ASHI – NE Chapter Education Chairman, Bob Mulloy, in a recent note wrote:
I am preparing a future seminar for ASHI, titled “Disclaimers, Will They Protect You?” I have numerous sample disclaimers for systems and components that I plan to present for discussion. Let me ask you some questions:
How would you define the difference between an Exclusion and a Disclaimer?
If a disclaimer is not referenced in a home inspectors contract first, will the courts uphold it?
Inspectors who have experienced the Law and Disorder Seminar know that “Follow Your SOP” and “Disclaiming Appropriately” are two of the six tools that I present and spend considerable time discussing for reducing the chances that a claim made by a former client will ever be successful.

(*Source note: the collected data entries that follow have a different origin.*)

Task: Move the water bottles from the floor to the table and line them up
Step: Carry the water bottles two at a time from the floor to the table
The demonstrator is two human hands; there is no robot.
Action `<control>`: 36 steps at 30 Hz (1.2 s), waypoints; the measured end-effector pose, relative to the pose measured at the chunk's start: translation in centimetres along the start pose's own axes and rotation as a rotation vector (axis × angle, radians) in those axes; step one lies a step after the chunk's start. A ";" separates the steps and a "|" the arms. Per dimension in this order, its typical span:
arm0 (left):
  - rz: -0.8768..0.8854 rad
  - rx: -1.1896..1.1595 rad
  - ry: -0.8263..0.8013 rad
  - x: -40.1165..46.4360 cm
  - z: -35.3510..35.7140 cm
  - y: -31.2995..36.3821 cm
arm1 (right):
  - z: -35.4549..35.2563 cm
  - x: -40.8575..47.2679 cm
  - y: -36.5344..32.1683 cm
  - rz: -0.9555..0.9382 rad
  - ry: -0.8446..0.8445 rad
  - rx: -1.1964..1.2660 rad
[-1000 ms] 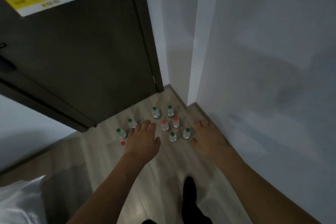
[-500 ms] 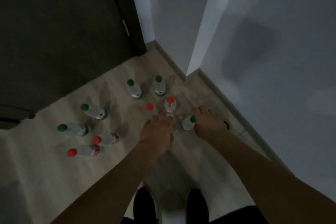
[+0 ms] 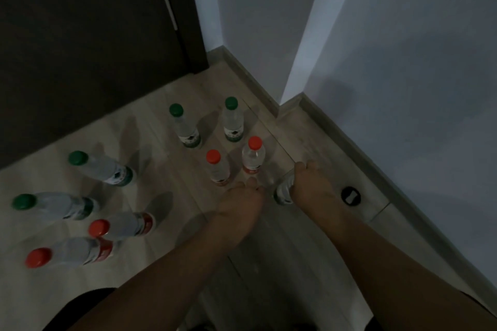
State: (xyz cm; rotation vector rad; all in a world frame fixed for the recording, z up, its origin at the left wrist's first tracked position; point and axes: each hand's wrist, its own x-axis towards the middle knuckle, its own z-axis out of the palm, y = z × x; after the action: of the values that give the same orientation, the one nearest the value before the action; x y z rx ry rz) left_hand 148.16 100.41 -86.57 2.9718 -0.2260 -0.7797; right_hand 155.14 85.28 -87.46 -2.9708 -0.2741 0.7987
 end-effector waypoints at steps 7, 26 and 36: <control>0.003 -0.047 0.030 0.1 -0.1 -0.4 | 0.3 -0.7 1.1 -0.019 0.011 0.196; -0.033 -0.368 0.183 -25.8 -49.9 7.8 | -45.9 -33.6 1.8 0.061 0.198 0.426; 0.003 -0.475 0.473 -35.2 -64.5 12.5 | -59.0 -44.6 3.2 0.048 0.377 0.538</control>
State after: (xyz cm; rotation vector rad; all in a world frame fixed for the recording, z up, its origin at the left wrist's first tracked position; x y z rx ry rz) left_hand 148.06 94.97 -12.22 2.5911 -0.0127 -0.0868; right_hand 147.27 73.57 -14.80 -2.5427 0.0318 0.2426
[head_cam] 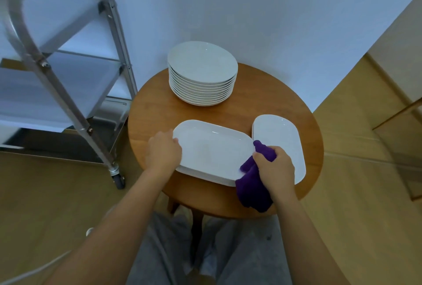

Exclusions and Disclaimers are two sides of the same coin. The SOP enumerates those items and issues that are excluded from the standard inspection and that information needs to be included in the pre-inspection agreement by way of a reference to the SOP that the inspection will implicate with a link to an online version.
Exclusions refer to conditions and issues that are not going to be inspected or reported upon in a standard inspection.
Disclaimers refer to conditions and issues that would ordinarily be inspected and reported upon in a standard inspection but which can not be inspected on this property due to inaccessibility.
Disclaimers come in two types: General and Particular. General Disclaimers are those that are true of every property. Particular Disclaimers are those that are idiosyncratic to the particular property that is the subject of the inspection.
Disclaimers do not belong in a pre-inspection agreement. They do belong in the inspection report. Many inspectors, to judge from the questions I get at the L and D Seminar, mistakingly think having an abundance of disclaimers in the inspection report undermines their professionalism. The exact opposite is true. It demonstrates the thoroughness of their inquiry. More importantly, it provides another layer of protection from predatory claimants.
Fortunately, most of the better inspection reporting software programs resourcefully incorporate vast collections of well-written and time-tested disclaimers that cover a constellation of issues that home inspectors are likely to encounter in a property.